How to complete this task. From the data below, copy each line that includes the word "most".

[Excerpts from a dataset]
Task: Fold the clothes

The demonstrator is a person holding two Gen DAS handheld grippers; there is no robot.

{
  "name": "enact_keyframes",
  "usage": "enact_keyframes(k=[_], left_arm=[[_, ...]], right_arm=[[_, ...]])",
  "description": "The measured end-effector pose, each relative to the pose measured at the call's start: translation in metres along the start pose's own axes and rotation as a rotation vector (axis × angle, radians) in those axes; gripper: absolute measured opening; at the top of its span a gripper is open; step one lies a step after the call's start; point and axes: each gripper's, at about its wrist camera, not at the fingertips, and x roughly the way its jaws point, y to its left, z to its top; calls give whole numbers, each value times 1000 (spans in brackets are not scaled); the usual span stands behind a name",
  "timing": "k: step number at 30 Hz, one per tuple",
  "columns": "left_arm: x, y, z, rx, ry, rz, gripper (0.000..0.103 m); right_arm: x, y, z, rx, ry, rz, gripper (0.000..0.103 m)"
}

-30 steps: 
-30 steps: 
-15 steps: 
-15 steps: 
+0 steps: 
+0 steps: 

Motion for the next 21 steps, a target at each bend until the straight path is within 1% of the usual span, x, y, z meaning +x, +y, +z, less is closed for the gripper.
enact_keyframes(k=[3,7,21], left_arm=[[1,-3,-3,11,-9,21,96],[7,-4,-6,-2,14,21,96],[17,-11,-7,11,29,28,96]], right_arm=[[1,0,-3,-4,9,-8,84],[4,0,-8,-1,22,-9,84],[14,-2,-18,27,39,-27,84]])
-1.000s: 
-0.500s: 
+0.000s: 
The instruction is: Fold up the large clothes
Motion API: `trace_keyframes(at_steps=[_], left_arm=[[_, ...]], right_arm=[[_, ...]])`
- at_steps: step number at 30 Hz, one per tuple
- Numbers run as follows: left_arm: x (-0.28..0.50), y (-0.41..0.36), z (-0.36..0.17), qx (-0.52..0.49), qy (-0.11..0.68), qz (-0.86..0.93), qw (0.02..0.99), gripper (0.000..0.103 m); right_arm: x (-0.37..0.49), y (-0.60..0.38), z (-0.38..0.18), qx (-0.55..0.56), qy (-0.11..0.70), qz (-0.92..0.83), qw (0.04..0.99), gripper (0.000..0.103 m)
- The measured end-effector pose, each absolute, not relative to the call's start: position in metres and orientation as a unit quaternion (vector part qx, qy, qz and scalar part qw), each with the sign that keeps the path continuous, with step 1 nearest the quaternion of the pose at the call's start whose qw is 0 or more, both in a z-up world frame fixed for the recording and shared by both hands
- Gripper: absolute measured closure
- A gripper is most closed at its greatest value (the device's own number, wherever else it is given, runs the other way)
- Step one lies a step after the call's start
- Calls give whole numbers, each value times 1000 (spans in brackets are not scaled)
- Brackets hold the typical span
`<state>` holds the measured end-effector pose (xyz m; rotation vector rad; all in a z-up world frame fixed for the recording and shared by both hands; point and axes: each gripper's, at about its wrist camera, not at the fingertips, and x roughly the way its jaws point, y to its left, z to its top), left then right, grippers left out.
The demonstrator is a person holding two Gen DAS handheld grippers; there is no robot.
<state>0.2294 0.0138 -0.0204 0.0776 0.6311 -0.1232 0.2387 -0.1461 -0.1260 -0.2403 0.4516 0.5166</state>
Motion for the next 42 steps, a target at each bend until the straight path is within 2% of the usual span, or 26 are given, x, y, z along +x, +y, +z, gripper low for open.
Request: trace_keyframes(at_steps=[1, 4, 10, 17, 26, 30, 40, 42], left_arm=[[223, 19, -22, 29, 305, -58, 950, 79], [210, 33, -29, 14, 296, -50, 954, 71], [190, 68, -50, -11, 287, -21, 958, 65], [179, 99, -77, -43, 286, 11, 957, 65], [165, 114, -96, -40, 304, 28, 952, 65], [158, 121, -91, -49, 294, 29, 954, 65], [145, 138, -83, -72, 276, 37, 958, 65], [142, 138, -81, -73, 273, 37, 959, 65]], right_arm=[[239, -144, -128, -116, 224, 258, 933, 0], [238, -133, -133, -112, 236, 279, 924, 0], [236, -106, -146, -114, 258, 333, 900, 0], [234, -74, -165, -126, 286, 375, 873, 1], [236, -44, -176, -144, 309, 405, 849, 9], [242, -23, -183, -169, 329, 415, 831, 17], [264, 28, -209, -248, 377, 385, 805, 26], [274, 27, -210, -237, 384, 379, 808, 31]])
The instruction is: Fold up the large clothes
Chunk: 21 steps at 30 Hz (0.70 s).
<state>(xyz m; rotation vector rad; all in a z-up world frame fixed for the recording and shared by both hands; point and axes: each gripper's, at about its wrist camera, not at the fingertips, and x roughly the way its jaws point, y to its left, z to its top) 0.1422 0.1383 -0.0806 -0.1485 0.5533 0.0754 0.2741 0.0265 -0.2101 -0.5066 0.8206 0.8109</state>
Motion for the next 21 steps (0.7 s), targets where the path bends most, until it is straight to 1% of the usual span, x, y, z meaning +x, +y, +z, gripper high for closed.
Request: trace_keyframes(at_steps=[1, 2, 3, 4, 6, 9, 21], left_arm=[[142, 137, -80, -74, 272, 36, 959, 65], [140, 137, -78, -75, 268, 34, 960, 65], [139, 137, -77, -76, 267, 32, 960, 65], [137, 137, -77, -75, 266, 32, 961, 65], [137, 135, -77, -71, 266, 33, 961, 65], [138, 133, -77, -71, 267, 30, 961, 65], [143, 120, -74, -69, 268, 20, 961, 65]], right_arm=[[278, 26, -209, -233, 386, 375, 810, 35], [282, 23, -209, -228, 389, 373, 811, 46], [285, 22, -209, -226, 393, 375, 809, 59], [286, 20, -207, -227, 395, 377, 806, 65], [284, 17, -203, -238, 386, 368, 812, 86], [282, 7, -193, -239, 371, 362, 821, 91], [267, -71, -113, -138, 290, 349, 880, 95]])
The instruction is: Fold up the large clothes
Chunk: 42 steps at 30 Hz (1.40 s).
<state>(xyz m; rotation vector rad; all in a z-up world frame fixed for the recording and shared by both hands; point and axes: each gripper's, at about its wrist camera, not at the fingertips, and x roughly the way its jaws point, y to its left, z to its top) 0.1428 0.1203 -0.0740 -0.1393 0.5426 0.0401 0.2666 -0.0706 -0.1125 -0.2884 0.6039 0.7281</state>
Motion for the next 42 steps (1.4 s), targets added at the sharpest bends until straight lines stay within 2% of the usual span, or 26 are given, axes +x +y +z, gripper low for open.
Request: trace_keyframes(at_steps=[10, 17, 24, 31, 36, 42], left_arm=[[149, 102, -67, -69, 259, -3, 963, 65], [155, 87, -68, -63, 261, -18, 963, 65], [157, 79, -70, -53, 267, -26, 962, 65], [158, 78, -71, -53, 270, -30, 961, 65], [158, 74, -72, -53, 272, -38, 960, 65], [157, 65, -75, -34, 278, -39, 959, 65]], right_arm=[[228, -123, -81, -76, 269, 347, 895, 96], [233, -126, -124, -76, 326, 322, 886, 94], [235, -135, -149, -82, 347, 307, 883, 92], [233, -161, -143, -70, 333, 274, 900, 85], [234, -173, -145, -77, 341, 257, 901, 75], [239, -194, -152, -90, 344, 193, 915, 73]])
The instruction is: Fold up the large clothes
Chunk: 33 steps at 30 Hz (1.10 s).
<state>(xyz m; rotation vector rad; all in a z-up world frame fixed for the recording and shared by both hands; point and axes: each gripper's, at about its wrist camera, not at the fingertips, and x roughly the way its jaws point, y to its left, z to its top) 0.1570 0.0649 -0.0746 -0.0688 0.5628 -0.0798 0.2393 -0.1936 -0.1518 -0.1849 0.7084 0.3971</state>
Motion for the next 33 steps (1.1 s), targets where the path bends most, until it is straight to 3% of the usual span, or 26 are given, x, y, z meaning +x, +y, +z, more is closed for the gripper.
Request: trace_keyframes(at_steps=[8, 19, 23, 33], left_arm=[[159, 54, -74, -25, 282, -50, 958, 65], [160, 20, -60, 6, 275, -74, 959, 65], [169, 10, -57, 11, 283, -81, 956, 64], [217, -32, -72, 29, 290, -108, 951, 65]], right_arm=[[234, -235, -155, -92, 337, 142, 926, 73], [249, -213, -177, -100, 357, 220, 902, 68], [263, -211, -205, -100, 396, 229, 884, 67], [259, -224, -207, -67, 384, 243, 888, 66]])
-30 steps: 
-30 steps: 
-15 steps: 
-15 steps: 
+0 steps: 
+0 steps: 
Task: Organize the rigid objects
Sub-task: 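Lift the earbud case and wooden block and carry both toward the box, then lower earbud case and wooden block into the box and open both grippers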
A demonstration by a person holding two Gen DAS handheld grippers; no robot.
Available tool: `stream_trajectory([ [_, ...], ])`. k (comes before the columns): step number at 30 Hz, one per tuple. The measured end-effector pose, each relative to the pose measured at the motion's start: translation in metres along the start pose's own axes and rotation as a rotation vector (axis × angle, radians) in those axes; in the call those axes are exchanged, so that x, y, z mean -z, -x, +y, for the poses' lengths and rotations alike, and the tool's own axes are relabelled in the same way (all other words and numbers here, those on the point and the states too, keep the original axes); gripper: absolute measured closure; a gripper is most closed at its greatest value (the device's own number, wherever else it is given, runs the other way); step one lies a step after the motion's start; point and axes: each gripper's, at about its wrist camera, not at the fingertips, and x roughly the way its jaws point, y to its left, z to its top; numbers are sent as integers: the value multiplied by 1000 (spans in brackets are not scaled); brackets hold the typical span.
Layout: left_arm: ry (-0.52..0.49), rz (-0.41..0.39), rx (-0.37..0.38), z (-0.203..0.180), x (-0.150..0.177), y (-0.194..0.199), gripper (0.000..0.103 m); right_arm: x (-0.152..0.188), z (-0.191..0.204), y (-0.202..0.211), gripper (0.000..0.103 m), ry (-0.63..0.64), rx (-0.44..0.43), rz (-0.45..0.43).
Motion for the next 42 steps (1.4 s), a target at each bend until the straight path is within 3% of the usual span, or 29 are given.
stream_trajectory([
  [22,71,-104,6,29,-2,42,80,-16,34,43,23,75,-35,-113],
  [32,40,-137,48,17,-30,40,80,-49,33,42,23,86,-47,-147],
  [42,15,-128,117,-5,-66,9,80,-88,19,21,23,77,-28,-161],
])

Solution below.
- A gripper is most closed at its greatest value (the device's own number, wherever else it is given, runs the other way)
Motion for the next 21 steps (0.7 s), targets where the path bends most, until it is straight to 1% of the usual span, x, y, z meaning +x, +y, +z, gripper high for closed.
Motion for the next 33 steps (1.1 s), targets where the path bends most, until it is straight to 3% of the usual span, or 26 are given, x, y, z meaning +x, +y, +z, more is closed for the gripper.
Available tool: `stream_trajectory([ [_, ...], ])`. k (comes before the columns): step number at 30 Hz, one per tuple. The measured end-effector pose, each relative to the pose measured at the motion's start: translation in metres along the start pose's own axes and rotation as a rotation vector (axis × angle, radians) in those axes; in the call those axes are exchanged, so that x, y, z mean -z, -x, +y, for the poses' lengths and rotations alike, and the tool's own axes are relabelled in the same way (all other words and numbers here, those on the point and the states too, keep the original axes); gripper: absolute measured closure; a gripper is most closed at its greatest value (the device's own number, wherever else it is given, runs the other way); step one lies a step after the motion's start; point and axes: each gripper's, at about its wrist camera, not at the fingertips, and x roughly the way its jaws point, y to its left, z to its top; numbers are sent as integers: the value multiplied by 1000 (spans in brackets are not scaled); brackets hold the typical span.

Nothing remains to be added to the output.